Bir Hayal Kırıklığını Affetmek

İnsan ilişkileri karmaşık ve hassas bir dengede var olur. Bazen bu denge farklı nedenlerden dolayı bozulabilir. Bu denge bozulduğunda sevdiğimiz insanlardan hiç hak etmediğimiz sözler duyabilir ya da hiç hak etmediğimizi düşündüğümüz davranışlar görebiliriz. Böyle bir durumla karşılaştığımızdaysa kişisel ilişkilerimizde hayal kırıklıkları yaşarız.

Bu hayal kırıklıkları, sevdiklerimizin bizde uyandırdığı beklentilerle gerçeklik arasındaki uçurumu hissettiğimizde ortaya çıkar böylece onlardan aldığımız sevgi ve destek ya da onlara karşı hissettiğimiz güven duygusu hiç ummadığımız bir şekilde kaybolur ve içimizde oluşan bu boşluğu büyük bir hayal kırıklığı doldurur.

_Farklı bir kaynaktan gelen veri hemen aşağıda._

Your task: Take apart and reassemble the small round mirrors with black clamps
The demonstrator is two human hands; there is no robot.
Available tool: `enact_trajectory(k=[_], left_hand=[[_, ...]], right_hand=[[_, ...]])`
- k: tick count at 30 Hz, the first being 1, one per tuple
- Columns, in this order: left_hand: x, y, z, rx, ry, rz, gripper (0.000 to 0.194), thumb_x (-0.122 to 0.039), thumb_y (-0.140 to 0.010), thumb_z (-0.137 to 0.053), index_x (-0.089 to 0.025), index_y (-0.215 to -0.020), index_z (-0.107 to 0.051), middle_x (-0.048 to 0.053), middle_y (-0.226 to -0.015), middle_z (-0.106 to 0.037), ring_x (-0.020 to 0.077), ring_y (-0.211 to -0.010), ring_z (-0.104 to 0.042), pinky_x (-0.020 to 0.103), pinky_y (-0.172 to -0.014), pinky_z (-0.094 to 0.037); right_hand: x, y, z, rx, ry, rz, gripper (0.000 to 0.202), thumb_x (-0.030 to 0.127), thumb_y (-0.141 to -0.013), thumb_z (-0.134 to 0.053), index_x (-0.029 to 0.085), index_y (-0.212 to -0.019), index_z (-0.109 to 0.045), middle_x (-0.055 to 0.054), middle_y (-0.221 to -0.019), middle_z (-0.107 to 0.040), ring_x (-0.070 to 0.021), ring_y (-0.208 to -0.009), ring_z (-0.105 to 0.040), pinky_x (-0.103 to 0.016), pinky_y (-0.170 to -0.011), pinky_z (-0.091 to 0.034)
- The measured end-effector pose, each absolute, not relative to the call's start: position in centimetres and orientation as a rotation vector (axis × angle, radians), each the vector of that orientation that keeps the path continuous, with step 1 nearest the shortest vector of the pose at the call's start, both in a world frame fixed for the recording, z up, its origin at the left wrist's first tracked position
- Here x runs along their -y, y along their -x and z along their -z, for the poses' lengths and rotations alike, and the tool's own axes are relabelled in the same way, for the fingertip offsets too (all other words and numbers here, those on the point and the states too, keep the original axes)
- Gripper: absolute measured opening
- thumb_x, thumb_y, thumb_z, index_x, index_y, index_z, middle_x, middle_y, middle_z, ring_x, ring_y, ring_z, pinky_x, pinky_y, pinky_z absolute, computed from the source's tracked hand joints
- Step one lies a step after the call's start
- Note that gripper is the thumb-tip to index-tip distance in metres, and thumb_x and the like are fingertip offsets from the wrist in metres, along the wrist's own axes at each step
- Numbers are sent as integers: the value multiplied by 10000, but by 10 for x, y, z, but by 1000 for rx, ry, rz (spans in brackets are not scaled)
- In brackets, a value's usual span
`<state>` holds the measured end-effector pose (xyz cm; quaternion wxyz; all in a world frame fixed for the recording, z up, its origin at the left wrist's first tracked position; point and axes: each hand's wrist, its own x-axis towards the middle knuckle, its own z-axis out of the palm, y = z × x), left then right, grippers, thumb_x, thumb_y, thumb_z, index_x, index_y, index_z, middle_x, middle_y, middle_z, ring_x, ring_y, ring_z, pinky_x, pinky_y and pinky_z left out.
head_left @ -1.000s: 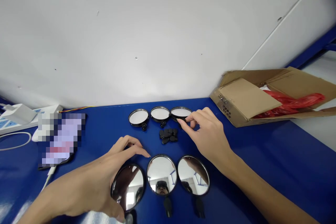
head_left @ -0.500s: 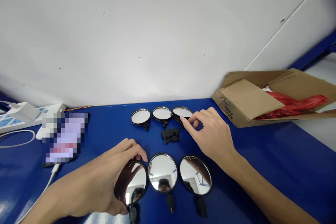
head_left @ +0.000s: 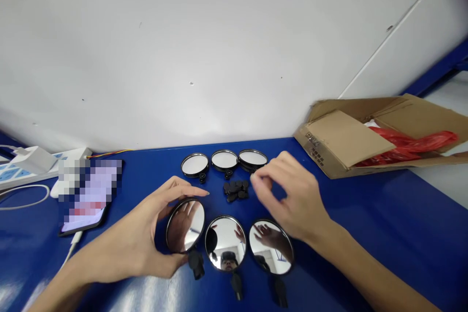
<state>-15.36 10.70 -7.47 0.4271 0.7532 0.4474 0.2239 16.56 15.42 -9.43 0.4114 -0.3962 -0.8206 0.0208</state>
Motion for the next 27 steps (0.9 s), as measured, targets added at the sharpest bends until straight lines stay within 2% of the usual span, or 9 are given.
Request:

Bu hayal kırıklıkları sadece duygusal bir yara olarak da kalmaz aynı zamanda bizde hayal kırıklıkları yaşatan kişiye karşı ister istemez öfke ve kırgınlık duygularıyla meydana getirir.

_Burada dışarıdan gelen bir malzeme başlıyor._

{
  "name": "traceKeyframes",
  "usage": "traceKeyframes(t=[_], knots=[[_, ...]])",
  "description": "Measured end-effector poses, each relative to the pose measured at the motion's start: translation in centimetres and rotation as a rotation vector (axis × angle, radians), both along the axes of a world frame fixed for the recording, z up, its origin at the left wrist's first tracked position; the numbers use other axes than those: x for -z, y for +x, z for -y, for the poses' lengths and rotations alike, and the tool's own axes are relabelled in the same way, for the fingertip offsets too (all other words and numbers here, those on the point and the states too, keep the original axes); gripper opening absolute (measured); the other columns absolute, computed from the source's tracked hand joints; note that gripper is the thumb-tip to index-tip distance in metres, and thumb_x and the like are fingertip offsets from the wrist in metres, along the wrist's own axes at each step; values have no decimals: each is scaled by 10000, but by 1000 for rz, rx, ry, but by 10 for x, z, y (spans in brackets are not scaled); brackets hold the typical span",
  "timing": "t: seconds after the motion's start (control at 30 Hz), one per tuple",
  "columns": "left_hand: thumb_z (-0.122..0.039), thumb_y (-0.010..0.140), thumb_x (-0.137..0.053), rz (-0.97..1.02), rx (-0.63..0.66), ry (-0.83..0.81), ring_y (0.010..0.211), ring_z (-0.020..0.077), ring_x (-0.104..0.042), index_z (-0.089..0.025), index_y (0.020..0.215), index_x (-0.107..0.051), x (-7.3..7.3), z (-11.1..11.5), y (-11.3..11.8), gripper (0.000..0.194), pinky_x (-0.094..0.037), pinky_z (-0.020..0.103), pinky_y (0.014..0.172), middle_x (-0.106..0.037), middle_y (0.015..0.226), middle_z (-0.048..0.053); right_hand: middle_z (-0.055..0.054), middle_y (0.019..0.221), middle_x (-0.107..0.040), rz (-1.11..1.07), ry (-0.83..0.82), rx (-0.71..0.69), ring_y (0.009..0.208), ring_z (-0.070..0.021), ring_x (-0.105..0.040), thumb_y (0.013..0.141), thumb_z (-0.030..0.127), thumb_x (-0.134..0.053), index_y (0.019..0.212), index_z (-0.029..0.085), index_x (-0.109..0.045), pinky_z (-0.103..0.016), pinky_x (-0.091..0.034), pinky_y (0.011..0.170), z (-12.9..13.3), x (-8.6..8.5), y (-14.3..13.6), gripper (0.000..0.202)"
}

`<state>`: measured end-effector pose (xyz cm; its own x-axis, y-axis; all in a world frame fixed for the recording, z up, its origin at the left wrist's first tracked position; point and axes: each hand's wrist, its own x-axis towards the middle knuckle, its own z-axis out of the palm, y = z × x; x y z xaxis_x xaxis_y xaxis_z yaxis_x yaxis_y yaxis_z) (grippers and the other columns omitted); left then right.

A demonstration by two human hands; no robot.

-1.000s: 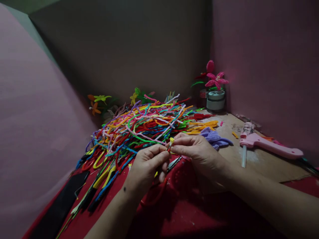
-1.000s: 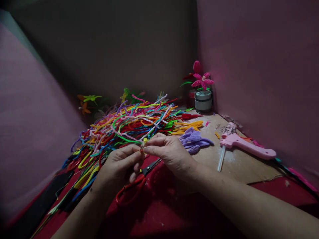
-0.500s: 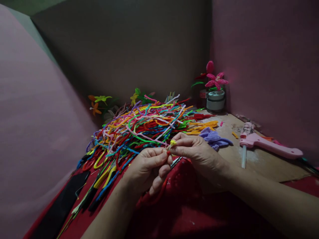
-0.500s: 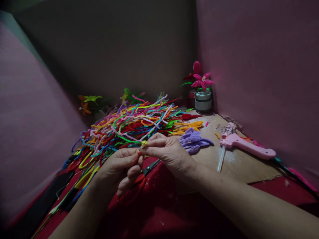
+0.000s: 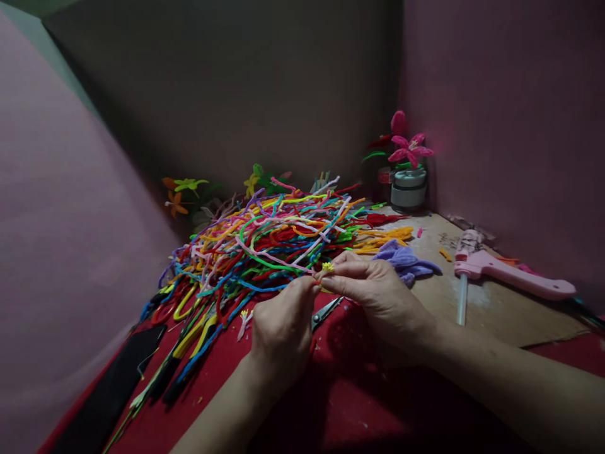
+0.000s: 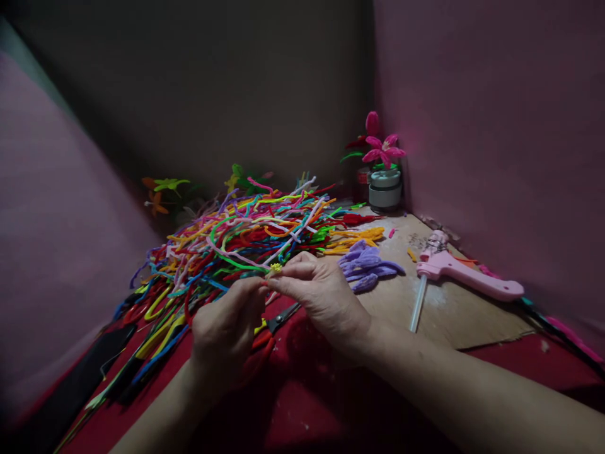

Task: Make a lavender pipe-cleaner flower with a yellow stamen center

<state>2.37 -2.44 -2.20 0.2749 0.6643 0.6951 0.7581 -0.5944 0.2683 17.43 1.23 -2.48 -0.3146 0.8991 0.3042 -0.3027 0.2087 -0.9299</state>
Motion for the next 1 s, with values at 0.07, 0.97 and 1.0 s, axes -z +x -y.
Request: traceKeyframes(t=[0.07, 0.97, 1.0], knots=[[-157, 837, -462, 172, 15, -183, 467, 62, -507, -174, 871, -553, -6, 3, 3, 99, -388, 158, 462, -543, 577, -32, -3, 806, -527, -27, 7, -10, 793, -126, -495, 728, 293, -651, 738, 203, -707, -290, -377, 746, 2, -1, 0, 107], [-313, 822, -485, 1027, 460, -1271, 213, 52, -365, -148, 725, -514, -21, -4, -4, 194, -297, 144, 217, -469, 429, -57, -5, 779, -514, -56, 30, -198, 792, -129, -468, 721, 272, -654, 678, 211, -711, -305, -360, 775, -7, -3, 4, 95], [-330, 827, -475, 956, 390, -1216, 242, 66, -413, -150, 720, -509, -21, -3, -1, 212, -321, 153, 241, -503, 458, -42, -5, 772, -512, -39, 29, -173, 788, -130, -468, 724, 282, -649, 679, 209, -709, -307, -360, 768, -7, -3, 4, 104]])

Fakat bu hayal kırıklıklarını gerçekten değer verdiğimiz kişiler bize yaşatırsa, işte o zaman duygularımız daha farklı bir yöne evrilebilir çünkü gerçekten önemsediğimiz insanlar, kalbimizin derinliklerinde özel bir yer edinmiş, güvendiğimiz ve hislerimizi paylaştığımız kişilerdir. İşte böylesi kişiler tarafından bir hayal kırıklığı yaşarsak bu kez içimizde oluşan öfke muhtemelen bir çatışmayı da beraberinde getirir. Hissettiğimiz öfke ve kırgınlık duygularının yanında hala bizi kıran o kişinin mutluluğunu istemek gibi zorlu bir duygusal döngü içine girebiliriz.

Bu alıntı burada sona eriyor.